- Your task -
Go through the listing below and repeat it exactly, omitting each picture.

- Source material -
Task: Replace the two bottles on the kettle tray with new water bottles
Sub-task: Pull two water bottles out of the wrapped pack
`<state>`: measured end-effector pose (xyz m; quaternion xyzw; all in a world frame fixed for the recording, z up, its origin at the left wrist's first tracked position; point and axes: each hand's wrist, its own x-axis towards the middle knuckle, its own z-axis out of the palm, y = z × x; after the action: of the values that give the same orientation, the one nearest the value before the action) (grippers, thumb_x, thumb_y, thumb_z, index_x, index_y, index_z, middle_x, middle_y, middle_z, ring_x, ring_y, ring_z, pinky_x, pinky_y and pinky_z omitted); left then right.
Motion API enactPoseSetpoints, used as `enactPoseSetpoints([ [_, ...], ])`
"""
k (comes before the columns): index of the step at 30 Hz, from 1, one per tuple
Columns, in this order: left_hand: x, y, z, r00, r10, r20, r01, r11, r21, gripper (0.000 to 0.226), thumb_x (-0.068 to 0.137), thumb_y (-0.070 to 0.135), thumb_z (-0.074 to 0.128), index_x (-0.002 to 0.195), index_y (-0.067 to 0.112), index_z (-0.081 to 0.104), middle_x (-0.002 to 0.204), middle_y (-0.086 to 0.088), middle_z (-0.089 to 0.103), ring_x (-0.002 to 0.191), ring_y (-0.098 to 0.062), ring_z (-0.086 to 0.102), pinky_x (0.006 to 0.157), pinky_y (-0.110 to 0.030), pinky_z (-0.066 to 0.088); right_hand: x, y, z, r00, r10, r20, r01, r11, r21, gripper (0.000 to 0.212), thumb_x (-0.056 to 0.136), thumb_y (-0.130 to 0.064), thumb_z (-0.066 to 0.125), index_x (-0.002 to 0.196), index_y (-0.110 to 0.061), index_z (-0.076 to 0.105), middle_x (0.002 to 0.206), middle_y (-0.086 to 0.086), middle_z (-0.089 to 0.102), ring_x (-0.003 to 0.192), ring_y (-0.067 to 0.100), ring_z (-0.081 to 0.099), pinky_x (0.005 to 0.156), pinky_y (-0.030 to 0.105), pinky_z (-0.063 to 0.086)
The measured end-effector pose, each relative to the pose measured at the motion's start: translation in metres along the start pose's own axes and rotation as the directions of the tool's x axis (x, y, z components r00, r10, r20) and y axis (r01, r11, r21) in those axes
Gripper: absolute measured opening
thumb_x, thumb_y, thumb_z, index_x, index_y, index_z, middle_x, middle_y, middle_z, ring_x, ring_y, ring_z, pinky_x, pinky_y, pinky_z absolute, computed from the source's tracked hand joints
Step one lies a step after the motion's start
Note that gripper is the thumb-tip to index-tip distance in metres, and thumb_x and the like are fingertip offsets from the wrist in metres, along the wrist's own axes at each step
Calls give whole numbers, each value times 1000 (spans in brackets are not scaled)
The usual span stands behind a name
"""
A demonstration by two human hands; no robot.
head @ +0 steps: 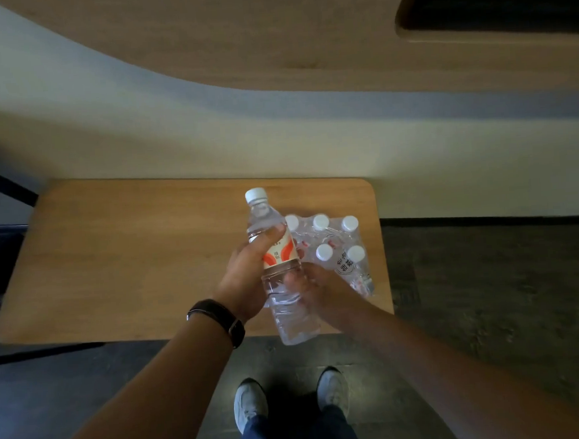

- Answer to the problem -
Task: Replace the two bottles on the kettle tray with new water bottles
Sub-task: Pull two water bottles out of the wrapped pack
`<state>`: measured end-effector pose (xyz m; quaternion xyzw; all in a world frame fixed for the recording, z up, its origin at the left wrist's first tracked position; point and axes: each hand's wrist, its own x-axis towards the middle knuckle, its own z-axis out of the palm, y = z × x; after the action: of the values that give the same orientation, the one nearest the value before the action) (grippers, thumb_x, thumb_y, thumb_z, index_x, index_y, index_z, middle_x, middle_y, middle_z, ring_x, ring_y, ring_z, pinky_x, pinky_y and pinky_z omitted); left then right.
Motion API enactPoseSetpoints, used as `enactPoseSetpoints([ [_, ...], ])`
"""
k (comes before the columns): index of the step at 30 Hz, from 1, one per tuple
Columns, in this order: left_hand: x, y, z, r00, r10, r20, r01, r11, r21, gripper (0.000 to 0.226), thumb_x (-0.068 to 0.137), thumb_y (-0.070 to 0.135), thumb_z (-0.074 to 0.128), index_x (-0.002 to 0.195), index_y (-0.067 to 0.112), index_z (-0.081 to 0.104), middle_x (-0.002 to 0.204), middle_y (-0.086 to 0.088), middle_z (-0.089 to 0.103), ring_x (-0.002 to 0.191), ring_y (-0.098 to 0.062), ring_z (-0.086 to 0.102), pinky_x (0.006 to 0.157), pinky_y (-0.110 to 0.030), pinky_z (-0.066 to 0.088); right_hand: x, y, z, r00, r10, r20, r01, r11, r21, gripper (0.000 to 0.212), thumb_x (-0.056 to 0.136), thumb_y (-0.130 to 0.064), thumb_z (-0.066 to 0.125), index_x (-0.002 to 0.196), index_y (-0.110 to 0.061), index_z (-0.076 to 0.105), middle_x (0.002 to 0.206), middle_y (-0.086 to 0.086), middle_z (-0.089 to 0.102), ring_x (-0.003 to 0.192), ring_y (-0.067 to 0.100), ring_z (-0.081 to 0.099), pinky_x (0.005 to 0.156), pinky_y (-0.030 to 0.105), pinky_z (-0.063 to 0.086)
The measured end-effector pose, each relative to the pose measured at the motion's start: translation in metres along the start pose's own axes and rotation as the directions of the tool's x axis (x, y, z components r00, r10, r20) and y axis (r01, r11, r21) in those axes
Gripper: absolute measured opening
thumb_x, thumb_y, thumb_z, index_x, index_y, index_z, middle_x, middle_y, middle_z, ring_x, ring_y, ring_z, pinky_x, pinky_y, pinky_z absolute, computed from the source's tracked hand joints
Step one lies a step after the motion's start
Note that gripper is the thumb-tip to index-tip distance in metres, and thumb_x and the like are fingertip offsets from the wrist in metres, along the wrist's own axes at each step
Calls give whole numbers, each value times 1000 (spans in brackets are not scaled)
The usual span stands behind a name
"""
A demonstration by two human hands; no robot.
head @ +0 steps: 

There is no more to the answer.